Evan blinks. He’s not sure what to do about Connor’s kindness. It’s strange and unfamiliar. There’s a joke waiting at the tip of his tongue, about babysitters and money or his lack thereof, but he doesn’t say it, instead letting this strange ache settle into his chest. The corner of his lip curls into a smile, small nervous and wry, but still realer than anything he’s shown Connor. The ferris wheel comes to a stop.
Connor is close to laughing when Evan tells him that he shouldn’t feel bad. He’s close to telling the other not to be ridiculous, that no matter what may have prompted it, it was still his own choice to hit Evan in the end and that he’s still at fault for it. But the words are lost as soon as he hears Evan’s -- and the sudden, unfortunate realization that there may have always been a reason behind why the man is the way he is.
But he can’t assume anything more than what he’s been told, and he’s not sure if he should pry -- he doesn’t trust himself to say the right things, so he bites down on his lip and then bites at the end of his cigarette, then sucks the smoke back in again.
And perhaps he shouldn’t have shared so much -- he feels bad, taking up all this space. He is far past the point of needing other people to pity him. Secretly, he prays Evan won’t say anything, because he certainly doesn’t need anyone else to tell him that everything will be okay when they have nothing to back that up. Because his life hasn’t been okay, and neither has Noah’s, ever since they were left right there at the playground.
It’s such a silly thing to hold onto. Pathetic that he still tethered to something that was done to him over twenty years ago.
Evan speaks, and Connor is silently thankful it’s not empty advice, as he’d somewhat expected. He shrugs, even laughs a little.
“Young enough to not remember what she sounds like. Five or six. Something like that. It’s not -- it’s not really a big deal,” he lies, “not anymore, anyway.”

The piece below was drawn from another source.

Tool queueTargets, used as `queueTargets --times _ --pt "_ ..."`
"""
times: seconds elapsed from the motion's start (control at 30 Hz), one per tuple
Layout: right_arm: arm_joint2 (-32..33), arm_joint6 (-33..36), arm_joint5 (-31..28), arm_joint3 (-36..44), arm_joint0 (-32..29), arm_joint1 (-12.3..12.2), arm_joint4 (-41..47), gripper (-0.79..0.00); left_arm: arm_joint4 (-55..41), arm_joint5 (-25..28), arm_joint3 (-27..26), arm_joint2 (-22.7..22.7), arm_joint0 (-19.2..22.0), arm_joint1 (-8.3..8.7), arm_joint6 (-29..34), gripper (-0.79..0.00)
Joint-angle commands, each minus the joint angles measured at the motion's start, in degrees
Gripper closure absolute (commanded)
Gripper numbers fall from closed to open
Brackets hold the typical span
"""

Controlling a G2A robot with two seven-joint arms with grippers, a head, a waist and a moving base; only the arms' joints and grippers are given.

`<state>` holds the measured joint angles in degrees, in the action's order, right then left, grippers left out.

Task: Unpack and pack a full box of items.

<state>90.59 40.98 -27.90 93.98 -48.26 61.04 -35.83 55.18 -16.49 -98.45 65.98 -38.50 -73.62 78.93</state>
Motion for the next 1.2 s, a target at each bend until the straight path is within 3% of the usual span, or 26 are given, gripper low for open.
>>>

Odd to think that Evan is one of the few people who know now. And for now, it feels okay that Evan’s not quite willing to tell him the whole story. He’s not sure if the other ever will, but this feels something a little akin to friendship. The way Evan smiles -- it’s something he’s never seen before, even after all this time, sharing a room, sharing a home. It feels like a small privilege, and it makes him feel a little warmer in this winter chill as they make their way off of the ferris wheel and back out into the real world.